**Work task**
Would you count the lines below that contain the string "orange" and reply with that number only?

+ + + + +

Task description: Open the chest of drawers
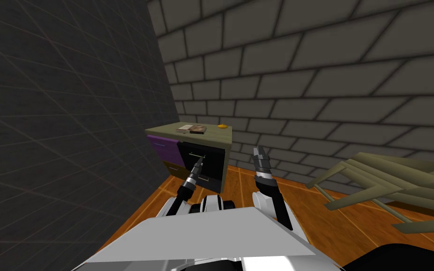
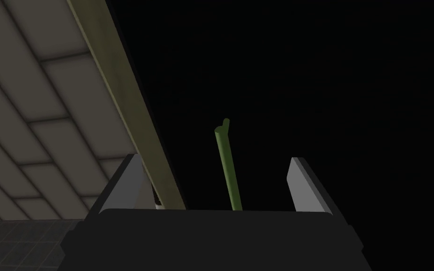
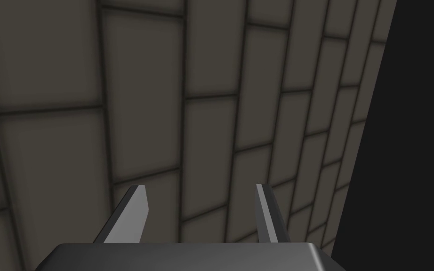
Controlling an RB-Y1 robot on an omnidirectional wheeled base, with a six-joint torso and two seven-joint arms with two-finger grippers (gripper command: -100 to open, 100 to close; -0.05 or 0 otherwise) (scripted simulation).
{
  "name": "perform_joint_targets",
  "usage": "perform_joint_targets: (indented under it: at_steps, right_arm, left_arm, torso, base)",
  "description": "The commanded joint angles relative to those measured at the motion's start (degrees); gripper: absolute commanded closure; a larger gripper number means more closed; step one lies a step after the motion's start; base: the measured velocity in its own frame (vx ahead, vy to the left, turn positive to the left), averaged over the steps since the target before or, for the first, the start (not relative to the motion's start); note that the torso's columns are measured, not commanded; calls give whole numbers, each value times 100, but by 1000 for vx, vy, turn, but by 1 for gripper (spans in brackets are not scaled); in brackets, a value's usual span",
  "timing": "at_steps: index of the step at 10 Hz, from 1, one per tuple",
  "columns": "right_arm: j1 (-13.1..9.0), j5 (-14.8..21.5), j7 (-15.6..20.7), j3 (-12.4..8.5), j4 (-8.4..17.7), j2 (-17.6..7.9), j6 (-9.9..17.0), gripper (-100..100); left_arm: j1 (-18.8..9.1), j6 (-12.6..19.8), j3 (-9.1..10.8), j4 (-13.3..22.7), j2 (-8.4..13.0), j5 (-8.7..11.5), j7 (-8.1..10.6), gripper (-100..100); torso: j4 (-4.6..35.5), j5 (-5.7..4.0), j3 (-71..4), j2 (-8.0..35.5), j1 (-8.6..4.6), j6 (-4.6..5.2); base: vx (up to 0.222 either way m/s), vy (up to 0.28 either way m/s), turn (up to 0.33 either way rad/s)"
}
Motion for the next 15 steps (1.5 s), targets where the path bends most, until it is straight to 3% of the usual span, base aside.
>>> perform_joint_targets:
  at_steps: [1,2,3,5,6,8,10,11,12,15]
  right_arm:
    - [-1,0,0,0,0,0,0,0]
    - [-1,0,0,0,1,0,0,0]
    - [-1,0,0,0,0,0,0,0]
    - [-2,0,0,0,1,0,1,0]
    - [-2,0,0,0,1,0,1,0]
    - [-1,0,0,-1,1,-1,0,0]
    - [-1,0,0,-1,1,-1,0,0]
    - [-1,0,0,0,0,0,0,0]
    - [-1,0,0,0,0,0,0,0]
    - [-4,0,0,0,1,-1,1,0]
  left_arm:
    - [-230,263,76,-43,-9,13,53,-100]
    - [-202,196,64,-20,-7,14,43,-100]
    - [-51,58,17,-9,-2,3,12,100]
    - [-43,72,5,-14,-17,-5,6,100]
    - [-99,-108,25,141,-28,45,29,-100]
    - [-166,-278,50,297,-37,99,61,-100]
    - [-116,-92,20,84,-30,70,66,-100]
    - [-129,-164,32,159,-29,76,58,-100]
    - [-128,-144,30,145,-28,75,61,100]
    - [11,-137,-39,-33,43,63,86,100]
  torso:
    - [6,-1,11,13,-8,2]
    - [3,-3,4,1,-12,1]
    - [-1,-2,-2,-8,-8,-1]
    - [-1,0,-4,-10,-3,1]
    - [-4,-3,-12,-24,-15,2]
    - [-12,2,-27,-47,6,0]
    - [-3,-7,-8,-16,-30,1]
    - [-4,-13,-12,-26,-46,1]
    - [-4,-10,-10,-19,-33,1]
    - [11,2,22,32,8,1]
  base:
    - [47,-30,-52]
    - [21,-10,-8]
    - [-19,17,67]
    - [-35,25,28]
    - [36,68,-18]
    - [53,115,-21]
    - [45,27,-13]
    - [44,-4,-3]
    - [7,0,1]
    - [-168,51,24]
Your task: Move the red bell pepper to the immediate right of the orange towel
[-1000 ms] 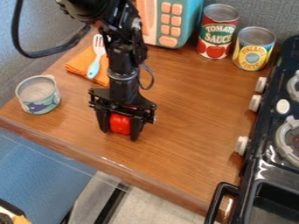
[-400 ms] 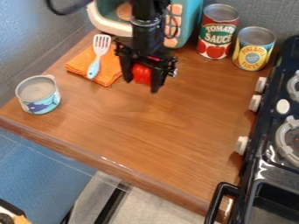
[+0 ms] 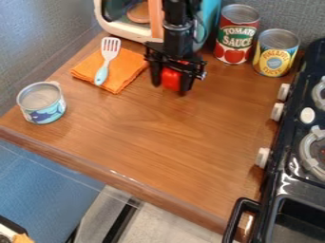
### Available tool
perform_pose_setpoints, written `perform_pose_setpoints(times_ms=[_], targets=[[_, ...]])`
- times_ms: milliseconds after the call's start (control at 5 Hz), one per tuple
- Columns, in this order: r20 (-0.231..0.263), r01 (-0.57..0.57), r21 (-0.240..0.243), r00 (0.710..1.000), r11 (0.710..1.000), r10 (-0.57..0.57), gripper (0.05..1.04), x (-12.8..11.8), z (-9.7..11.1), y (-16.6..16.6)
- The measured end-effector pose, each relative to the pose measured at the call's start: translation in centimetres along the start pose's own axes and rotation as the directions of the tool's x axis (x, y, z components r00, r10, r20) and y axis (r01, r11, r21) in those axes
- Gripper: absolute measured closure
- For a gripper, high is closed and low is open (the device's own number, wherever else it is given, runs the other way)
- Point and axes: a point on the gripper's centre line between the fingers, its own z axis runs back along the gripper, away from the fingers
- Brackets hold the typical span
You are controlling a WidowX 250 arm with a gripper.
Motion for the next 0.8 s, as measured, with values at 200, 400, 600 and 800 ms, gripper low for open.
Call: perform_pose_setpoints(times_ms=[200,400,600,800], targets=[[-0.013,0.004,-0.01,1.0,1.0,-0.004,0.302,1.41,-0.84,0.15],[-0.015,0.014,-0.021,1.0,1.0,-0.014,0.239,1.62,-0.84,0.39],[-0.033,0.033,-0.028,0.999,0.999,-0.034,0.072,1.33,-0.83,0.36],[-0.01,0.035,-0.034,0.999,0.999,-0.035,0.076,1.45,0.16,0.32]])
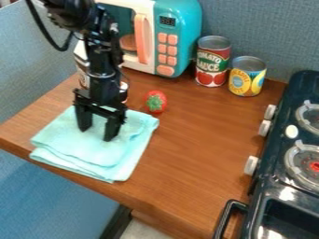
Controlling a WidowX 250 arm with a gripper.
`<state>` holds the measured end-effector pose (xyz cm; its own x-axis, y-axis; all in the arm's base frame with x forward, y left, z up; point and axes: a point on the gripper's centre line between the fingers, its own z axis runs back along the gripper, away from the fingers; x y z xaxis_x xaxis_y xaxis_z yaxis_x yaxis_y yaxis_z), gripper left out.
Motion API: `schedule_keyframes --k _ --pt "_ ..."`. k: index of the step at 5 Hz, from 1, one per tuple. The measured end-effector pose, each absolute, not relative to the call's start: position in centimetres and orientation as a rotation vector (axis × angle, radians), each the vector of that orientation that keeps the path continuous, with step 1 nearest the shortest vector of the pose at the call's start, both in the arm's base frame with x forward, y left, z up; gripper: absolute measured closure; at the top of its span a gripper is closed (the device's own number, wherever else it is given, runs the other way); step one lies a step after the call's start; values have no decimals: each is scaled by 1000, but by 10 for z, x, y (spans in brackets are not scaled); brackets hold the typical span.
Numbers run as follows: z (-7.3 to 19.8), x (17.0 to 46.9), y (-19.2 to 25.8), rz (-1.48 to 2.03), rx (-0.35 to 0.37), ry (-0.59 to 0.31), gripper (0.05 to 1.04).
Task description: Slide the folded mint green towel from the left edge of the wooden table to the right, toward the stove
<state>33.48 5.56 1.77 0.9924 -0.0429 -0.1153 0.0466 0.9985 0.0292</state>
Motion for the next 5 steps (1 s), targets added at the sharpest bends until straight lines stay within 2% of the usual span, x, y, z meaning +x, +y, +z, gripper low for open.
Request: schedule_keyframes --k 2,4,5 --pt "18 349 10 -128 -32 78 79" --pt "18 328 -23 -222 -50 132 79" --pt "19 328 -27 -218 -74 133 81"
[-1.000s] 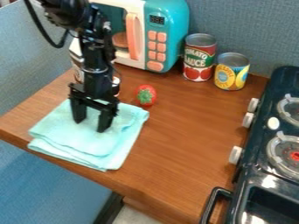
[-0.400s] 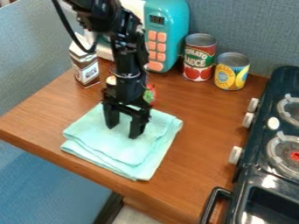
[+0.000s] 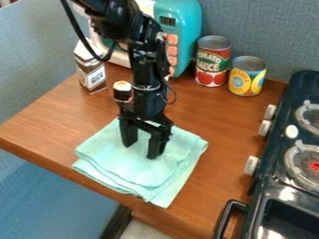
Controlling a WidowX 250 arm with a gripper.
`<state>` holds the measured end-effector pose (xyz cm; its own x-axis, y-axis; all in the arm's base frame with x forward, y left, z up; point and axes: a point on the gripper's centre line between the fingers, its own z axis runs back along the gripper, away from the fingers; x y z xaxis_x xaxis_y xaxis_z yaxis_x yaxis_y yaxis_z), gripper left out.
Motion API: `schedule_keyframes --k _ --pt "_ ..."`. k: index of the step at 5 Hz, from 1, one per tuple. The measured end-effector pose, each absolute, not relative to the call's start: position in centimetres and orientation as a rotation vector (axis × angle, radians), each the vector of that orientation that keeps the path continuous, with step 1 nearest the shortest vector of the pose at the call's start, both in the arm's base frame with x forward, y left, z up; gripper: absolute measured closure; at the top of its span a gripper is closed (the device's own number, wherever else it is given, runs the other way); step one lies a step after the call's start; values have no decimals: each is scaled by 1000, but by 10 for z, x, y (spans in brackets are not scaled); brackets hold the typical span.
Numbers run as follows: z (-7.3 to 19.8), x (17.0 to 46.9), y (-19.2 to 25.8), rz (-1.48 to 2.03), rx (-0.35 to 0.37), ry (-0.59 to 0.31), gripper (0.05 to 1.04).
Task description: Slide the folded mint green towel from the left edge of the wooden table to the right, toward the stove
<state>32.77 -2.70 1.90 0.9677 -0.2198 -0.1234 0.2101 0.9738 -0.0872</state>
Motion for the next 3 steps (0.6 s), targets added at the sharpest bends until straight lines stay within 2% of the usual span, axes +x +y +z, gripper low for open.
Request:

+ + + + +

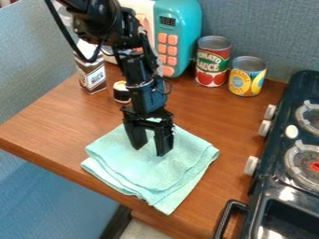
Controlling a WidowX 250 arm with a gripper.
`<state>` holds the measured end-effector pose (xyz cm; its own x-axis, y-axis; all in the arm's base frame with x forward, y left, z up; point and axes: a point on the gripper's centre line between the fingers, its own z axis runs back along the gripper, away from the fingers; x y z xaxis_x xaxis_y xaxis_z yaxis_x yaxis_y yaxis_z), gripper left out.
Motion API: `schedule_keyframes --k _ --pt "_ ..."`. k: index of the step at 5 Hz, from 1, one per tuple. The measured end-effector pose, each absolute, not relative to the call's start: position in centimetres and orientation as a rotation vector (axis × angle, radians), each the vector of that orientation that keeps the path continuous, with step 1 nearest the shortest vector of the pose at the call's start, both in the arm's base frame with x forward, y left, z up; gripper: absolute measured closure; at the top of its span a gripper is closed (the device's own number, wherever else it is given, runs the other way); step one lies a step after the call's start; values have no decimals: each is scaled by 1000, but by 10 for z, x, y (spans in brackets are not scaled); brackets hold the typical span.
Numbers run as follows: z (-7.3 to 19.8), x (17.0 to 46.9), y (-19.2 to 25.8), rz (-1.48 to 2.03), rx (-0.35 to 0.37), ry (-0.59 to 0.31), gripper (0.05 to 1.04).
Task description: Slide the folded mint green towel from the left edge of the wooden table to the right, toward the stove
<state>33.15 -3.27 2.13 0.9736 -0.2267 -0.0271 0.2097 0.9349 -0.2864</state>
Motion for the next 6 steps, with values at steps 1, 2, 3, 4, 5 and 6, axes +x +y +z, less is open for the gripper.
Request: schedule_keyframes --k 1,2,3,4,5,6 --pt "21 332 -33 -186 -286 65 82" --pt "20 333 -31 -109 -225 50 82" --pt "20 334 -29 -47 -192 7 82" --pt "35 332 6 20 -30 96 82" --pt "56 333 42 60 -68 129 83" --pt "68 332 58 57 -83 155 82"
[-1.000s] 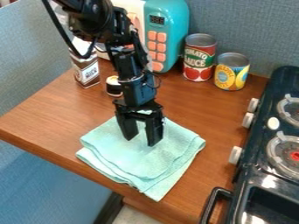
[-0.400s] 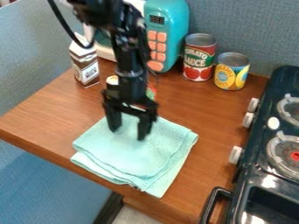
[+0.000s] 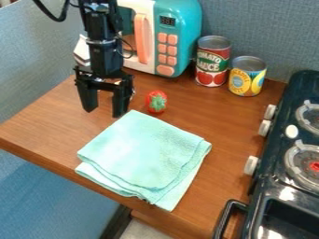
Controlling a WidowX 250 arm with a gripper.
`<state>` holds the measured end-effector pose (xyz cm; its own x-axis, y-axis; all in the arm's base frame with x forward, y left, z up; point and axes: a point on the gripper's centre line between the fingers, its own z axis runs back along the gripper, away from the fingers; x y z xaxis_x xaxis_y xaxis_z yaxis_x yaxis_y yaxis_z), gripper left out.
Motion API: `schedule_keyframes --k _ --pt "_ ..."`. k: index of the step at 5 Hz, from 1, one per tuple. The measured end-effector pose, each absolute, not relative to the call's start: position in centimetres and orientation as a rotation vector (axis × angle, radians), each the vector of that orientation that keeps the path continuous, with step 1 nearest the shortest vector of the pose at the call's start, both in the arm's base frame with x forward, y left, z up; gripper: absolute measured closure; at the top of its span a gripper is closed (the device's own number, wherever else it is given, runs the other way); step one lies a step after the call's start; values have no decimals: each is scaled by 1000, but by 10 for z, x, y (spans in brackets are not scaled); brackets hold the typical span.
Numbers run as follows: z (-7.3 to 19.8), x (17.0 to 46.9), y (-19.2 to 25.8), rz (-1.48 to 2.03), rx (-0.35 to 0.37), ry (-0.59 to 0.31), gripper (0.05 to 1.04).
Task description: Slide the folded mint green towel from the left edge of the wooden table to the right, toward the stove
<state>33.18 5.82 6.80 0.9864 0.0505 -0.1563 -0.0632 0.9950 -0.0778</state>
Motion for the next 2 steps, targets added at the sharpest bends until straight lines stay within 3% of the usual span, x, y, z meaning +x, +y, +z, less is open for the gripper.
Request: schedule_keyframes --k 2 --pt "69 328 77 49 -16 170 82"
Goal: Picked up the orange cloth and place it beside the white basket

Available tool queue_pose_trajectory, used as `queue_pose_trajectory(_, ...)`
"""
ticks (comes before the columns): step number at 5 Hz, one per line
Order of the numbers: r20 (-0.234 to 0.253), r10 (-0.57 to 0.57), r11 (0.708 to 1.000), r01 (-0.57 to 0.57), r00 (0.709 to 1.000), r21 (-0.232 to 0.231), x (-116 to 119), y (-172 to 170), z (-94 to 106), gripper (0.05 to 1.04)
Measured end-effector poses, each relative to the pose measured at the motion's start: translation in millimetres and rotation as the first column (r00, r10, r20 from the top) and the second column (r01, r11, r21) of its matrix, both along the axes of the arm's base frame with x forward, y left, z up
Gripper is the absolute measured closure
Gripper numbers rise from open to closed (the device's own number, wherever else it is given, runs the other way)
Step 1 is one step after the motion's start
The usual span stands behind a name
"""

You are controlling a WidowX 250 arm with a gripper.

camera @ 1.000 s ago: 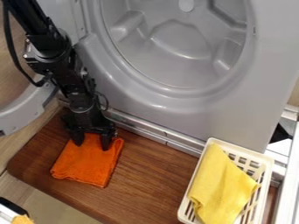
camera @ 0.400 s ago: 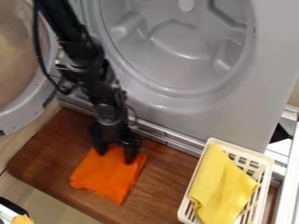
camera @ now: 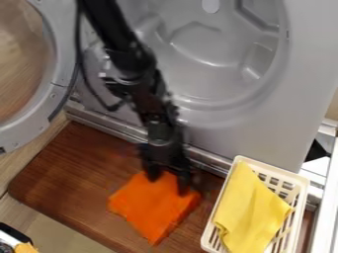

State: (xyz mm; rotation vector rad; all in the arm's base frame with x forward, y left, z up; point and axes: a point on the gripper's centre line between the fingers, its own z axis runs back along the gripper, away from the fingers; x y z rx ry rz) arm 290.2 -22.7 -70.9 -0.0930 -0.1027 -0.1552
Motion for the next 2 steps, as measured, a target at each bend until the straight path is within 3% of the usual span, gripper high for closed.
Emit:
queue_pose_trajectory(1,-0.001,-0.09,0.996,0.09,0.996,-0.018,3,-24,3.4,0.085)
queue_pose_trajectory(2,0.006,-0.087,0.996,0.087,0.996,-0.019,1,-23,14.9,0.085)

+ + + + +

**Written solution**
2